Because the data was transcribed in various stages following different guidelines, a new iteration was needed to combine and consolidate the spreadsheets. More specifically, the individual artist spreadsheets from phase one were combined into one spreadsheet, and the two spreadsheets created in phase two were combined into one. In each of these master spreadsheets, columns were split and merged and problem characters were removed from cells. The spreadsheets were saved as separate documents with successive version numbers to ensure that the data could be recovered easily if a transformation failed, needed to be modified, or produced unexpected results. AbleBits Power Tools for Google Sheets was used to manipulate the data. The following list details the transformation tasks performed in both master spreadsheets:

  • Split recto and verso data in the technique, title, and Berenson comment columns into separate columns
  • Removed “recto” and “verso” indicators from the cells
  • Split artist attribution qualifiers (such as “School of”) in the artist columns into a separate column
  • Removed square brackets
  • Split techniques into separate columns
  • Combined Berenson numbers and letters columns (for example, Berenson catalogue numbers like 180 A had been split into two columns)
  • Split sub-collection into a separate column

Results were manually spot-checked and corrected. The two master spreadsheets were combined into one, and each individual drawing was given a unique identifier.  The identifier was created based on the Berenson catalogue number from the 1961 edition. The suffix (Berenson) and padding zeros were added automatically via a Python script (for example, 000567A-Berenson). An Index Match function

=INDEX(Sheet3!B:B,match(B3614,Sheet3!A:A,0))

was then used in Google sheets to place the identifier in the correct row. The resulting column of identifiers was copied and the values were pasted in order to replace the function with the resulting values. Not all the elements processed in the original spreadsheets were included in the master combined spreadsheet. In the case of the page numbers and plate numbers from the 1903 edition, the VLOOKUP function was used to align them with URLs for JPEG scans of the 1903 edition, since multiple entries were recorded on each page.

Data Enrichment

With the identifiers in place, the data was enriched by reconciling various fields against external vocabularies. These vocabularies provide persistent identifiers and address issues of disambiguation, homographs, spelling variants, etc. Links were created to LOD controlled vocabularies including Geonames, ULAN and AAT to assign controlled values to locations (cities and countries), names of artists and artistic techniques. Table 1 outlines the elements targeted for enrichment and the methods used:

Table 1

Data element Vocabulary used Enrichment method
City GeoNames Python script to call GeoNames API and compare with source data. The English spelling was used.
Country GeoNames Python script to call GeoNames API and compare with source data. The English spelling was used.
Collection VIAF OpenRefine facet feature to normalize spelling and combine terms. OpenRefine reconcile feature with VIAF reconciliation service. The spelling used in the main heading from the VIAF record was used.
Artist ULAN Python script to call Getty Union List of Artist Names API and compare with source data. Only the URI was taken from ULAN.
Technique AAT OpenRefine facet feature to normalize spelling and combine terms, but not to fetch URIs. A subject expert was consulted about terminology; one result was the use of the term metalpoint instead of silverpoint. List of Getty Art & Architecture Thesaurus URIs hand-compiled and inserted into the master combined spreadsheet using an Index Match function.

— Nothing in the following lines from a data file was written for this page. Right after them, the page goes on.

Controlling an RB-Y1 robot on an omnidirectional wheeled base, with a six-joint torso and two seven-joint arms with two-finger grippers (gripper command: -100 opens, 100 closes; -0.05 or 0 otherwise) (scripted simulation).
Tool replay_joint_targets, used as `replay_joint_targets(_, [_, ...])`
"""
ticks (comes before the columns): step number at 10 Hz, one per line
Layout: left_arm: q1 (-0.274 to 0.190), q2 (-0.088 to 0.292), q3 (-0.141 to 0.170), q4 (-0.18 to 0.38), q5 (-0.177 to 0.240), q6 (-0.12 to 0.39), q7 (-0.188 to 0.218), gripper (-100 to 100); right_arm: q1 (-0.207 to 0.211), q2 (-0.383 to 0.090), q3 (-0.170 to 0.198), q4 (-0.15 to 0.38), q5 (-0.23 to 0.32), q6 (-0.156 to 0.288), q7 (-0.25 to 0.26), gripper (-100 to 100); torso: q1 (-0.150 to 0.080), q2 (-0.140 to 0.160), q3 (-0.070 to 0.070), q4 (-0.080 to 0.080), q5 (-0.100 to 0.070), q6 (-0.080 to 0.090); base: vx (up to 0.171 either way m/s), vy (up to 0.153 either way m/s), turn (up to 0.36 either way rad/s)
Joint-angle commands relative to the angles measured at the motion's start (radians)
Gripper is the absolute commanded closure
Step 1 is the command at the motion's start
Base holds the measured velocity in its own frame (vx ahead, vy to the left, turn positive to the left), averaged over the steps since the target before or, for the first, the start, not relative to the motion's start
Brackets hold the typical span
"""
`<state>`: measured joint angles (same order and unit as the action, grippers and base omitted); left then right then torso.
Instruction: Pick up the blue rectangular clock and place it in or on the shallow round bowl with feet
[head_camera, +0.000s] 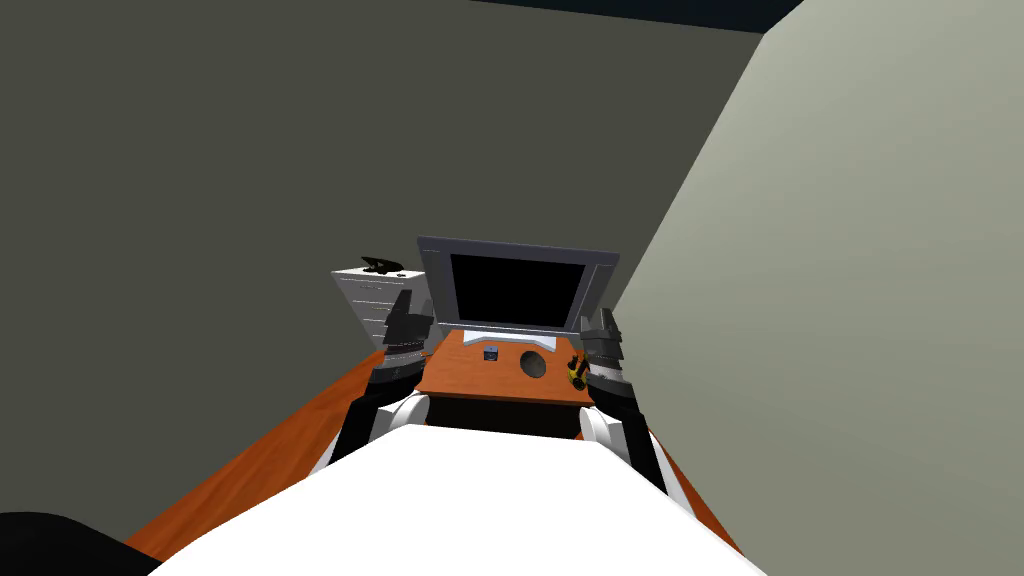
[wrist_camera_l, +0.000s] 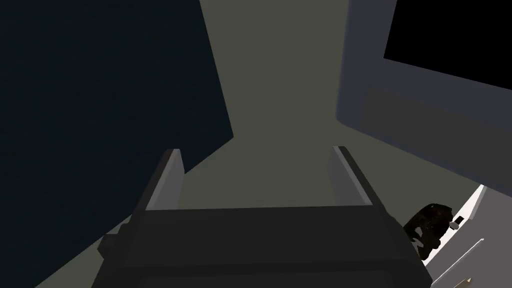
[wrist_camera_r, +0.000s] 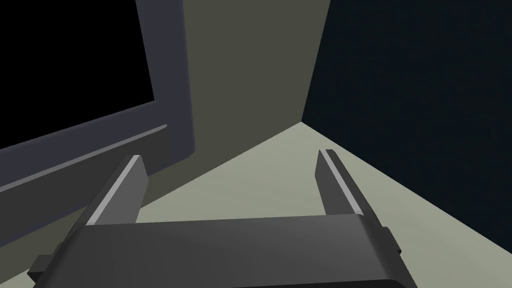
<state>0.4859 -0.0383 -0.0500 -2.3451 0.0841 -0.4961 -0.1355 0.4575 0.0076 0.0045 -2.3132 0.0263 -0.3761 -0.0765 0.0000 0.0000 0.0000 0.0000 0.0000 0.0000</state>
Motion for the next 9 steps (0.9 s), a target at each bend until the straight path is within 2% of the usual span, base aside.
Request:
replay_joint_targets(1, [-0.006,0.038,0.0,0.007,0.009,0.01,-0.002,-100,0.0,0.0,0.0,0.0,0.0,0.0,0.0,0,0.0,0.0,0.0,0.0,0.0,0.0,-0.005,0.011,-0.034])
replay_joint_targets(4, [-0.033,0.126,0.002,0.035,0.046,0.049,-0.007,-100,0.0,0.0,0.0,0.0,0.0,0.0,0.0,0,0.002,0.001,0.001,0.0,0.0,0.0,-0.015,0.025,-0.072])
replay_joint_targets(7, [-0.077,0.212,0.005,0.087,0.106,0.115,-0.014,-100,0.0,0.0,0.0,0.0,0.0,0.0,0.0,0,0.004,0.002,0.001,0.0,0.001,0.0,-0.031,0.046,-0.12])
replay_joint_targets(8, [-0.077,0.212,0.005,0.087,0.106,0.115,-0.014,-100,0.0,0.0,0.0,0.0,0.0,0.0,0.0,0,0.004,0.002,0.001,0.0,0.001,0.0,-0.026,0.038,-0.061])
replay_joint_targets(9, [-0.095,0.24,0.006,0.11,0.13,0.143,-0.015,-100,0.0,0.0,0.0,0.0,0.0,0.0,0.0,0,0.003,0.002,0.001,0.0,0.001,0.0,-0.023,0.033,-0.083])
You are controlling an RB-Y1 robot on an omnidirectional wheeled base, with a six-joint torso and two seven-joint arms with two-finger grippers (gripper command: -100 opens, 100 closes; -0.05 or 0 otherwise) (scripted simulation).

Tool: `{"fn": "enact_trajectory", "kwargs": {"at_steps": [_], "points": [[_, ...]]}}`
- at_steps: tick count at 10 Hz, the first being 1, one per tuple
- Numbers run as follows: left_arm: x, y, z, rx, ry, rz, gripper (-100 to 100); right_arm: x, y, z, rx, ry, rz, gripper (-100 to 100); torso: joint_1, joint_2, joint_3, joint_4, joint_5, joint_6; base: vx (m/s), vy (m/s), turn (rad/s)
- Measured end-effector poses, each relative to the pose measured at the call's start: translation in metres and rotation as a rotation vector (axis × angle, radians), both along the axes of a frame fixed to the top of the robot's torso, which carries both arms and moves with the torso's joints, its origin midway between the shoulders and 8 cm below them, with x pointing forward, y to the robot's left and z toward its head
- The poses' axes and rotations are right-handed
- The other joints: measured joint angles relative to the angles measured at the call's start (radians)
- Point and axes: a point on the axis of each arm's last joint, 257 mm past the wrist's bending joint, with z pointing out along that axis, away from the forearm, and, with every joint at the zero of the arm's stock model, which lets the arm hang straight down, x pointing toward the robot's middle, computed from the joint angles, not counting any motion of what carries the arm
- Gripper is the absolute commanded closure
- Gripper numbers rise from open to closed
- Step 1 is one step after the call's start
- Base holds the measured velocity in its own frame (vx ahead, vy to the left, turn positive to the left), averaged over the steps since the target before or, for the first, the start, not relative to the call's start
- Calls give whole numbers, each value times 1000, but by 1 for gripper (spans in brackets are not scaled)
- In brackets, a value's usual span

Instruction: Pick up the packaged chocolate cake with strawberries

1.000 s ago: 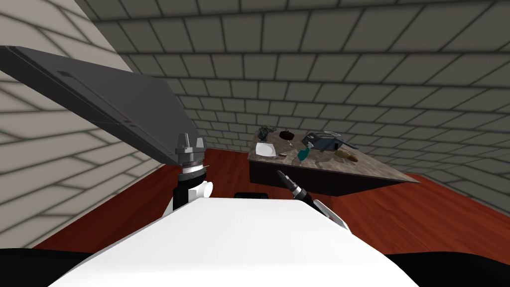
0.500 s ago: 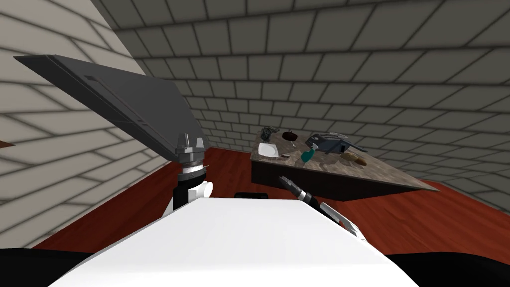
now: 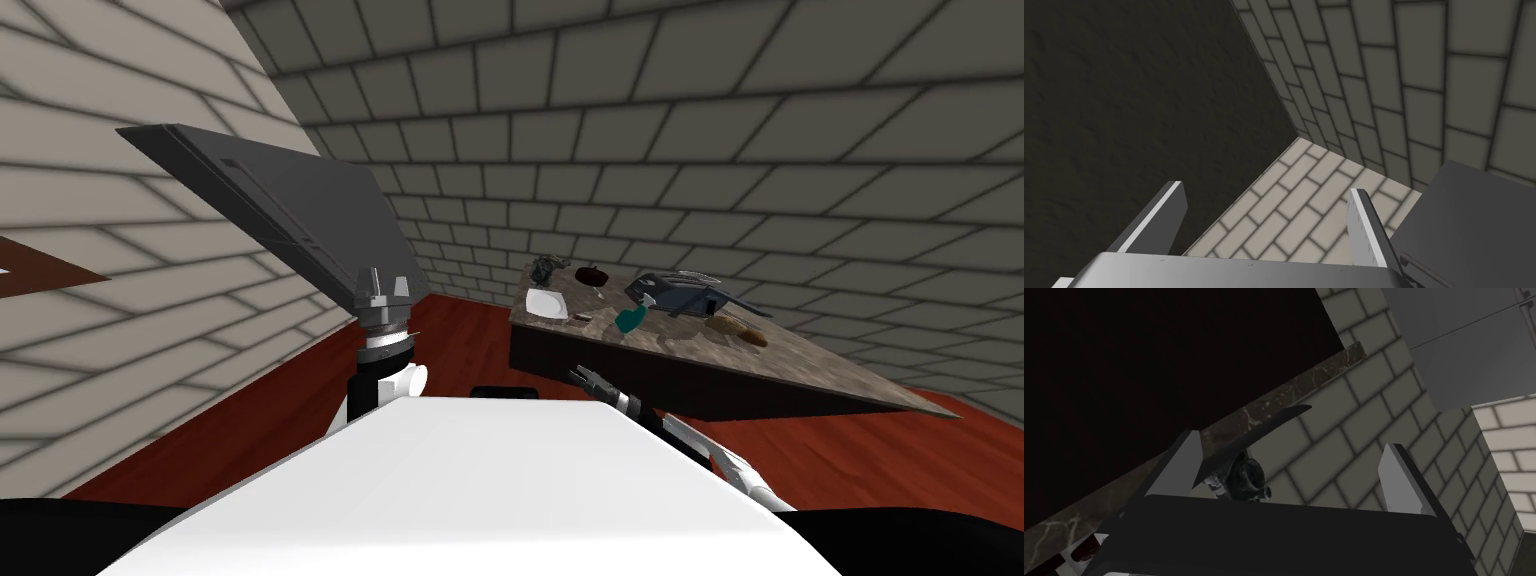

Reconciliation work is a complex process that often requires fine tuning of a query to obtain an optimal balance of precision and recall. Although these specific methods were employed for the enrichment process, one could enrich source data with external vocabularies in many different ways. For example, one could construct a SPARQL query to run against ULAN in OpenRefine. The WikiData plugin for OpenRefine could also be used to retrieve the WikiData URI, which can subsequently be used to retrieve the ULAN or Geonames URI.

Reconciliation was completed on a separate spreadsheet, and results were then incorporated into the combined master spreadsheet by matching on the unique drawing identifier using an Index Match function. Unmatched names (e.g., due to misspelling or ambiguity) had to be matched manually. Where URIs were not available from the source vocabularies, project-specific URIs were created (e.g., for collection and artist names). In a few instances, terms were contributed to a source vocabulary (the Getty AAT), including the terms pastel (material) and metalpoint (technique).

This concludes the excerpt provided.